On Good Documentation

On Good Documentation#

No matter what your role, whether you’re a manager, or you’re fresh-out-of-college, chances are you need to write some documentation.

We need to write documentation for all sorts of reasons. Sometimes we need to document our progress on a task, or outline the steps of a process, or create a users manual for a a tool.

Sometimes our documentation is in the form of a word document, presentation slides, a formal report, or a simple README.txt.

Sadly, even though we are all writing documentation, very few people enjoy writing documentation. and very few people succeed in writing good documentation.

It took me a while to realize just how important writing good documentatin is, and that, when we set up our documentation infrastructure properly, we can actually have fun writing good documentation!

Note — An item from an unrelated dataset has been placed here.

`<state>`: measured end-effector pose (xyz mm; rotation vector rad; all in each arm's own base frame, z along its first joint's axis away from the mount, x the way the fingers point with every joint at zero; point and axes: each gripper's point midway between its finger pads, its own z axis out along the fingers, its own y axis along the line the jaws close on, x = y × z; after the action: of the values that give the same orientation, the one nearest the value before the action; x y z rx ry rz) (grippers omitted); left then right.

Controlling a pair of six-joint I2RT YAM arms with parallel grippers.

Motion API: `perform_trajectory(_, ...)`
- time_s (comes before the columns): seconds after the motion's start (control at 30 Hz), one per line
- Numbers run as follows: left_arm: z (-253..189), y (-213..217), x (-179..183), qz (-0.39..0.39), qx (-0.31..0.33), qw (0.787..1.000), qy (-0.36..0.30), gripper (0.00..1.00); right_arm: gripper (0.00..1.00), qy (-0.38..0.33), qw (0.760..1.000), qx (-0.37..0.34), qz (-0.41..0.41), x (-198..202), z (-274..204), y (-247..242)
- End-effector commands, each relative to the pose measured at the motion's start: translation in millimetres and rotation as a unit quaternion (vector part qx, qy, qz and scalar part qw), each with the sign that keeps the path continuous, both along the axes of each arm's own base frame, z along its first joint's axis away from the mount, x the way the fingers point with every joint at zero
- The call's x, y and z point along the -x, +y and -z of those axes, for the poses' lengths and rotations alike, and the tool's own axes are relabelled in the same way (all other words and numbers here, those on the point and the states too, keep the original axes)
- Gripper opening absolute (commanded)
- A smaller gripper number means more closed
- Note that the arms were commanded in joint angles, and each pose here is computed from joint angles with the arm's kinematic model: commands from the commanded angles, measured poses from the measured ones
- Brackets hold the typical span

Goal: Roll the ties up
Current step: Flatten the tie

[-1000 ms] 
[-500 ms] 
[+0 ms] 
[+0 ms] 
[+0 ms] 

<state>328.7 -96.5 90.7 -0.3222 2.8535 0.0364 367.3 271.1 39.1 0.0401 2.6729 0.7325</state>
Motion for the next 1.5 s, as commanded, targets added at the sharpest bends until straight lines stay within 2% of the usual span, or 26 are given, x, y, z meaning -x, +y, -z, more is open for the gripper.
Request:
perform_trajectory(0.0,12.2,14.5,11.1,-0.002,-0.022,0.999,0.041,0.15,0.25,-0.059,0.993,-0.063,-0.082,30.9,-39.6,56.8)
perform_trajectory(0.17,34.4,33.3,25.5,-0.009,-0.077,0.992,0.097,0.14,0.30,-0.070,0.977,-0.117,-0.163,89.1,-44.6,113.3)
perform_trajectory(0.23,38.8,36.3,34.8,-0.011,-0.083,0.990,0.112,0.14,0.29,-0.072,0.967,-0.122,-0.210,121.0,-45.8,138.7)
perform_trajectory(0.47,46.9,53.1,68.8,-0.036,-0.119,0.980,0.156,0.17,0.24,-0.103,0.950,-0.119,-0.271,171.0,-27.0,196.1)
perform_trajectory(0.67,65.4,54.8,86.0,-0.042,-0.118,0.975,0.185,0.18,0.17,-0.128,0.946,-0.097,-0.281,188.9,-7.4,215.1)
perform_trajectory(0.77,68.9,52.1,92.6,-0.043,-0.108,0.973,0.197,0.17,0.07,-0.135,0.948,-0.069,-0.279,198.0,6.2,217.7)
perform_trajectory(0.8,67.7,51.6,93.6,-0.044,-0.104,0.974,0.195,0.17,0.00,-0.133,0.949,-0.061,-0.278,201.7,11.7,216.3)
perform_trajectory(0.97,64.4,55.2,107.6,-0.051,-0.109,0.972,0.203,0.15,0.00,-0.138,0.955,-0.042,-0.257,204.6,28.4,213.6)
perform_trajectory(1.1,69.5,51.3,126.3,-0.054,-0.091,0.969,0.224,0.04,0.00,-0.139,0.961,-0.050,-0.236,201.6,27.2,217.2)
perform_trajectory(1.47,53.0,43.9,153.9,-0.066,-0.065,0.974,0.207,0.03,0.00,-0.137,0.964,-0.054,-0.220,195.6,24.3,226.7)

Blogging is a Form of Documentation#

I first began writing this blog with the intention of learning important skills for creating professional-level documentation.

I treated this blog as a testing ground for exploring a documentation infrastructure that can ensure that documentation is always of professional quality. All of my design decisions bore this in mind.

Of course, I made plenty of mistakes along the way, and wrote plenty of bad documentation before I developed a better system, and subsequently, better documentation.

Lessons Learned#

Writing good documentation entails much more than just writing. How do you ensure that your documentation is correct, up-to-date, of high-quality, and, most importantly, looks good?

I’ve learnt that having a solid continuous integration pipeline, complete with quality-assurance, testing, building, and deployment, is essential to having high-quality documentation.

In essence, the same principles that apply to haivg *good softawre> apply to having good documentation.

Staying Up-to-date#

Technology moves so quickly that documentation goes out-of-date faster than we can write it. So, how do we ensure that it is always up-to-date?

In order to keep documentation stay up-to-date it must be executable. This means that any images/plots in the documentation are freshly generated.

A common use case would be needing to add a plot to some documentation. Imagine I want to get sales data for the last n number of days. Instead of copy-pasting an image of a plot created elsewhere, I just make the plot right here:

from datetime import date, timedelta

import matplotlib.pyplot as plt
import numpy as np
import pandas as pd


def get_sales_data(*, last_n_days: int):
    """Get the sales data for `last_n_days`.

    Here I'll create fake data, but in the real world it
    is probably in a database of some kind.
    """
    today = date.today()
    days = sorted([today - timedelta(days=i) for i in range(last_n_days)])
    sales = [np.random.uniform(low=1000, high=2000) for i in range(len(days))]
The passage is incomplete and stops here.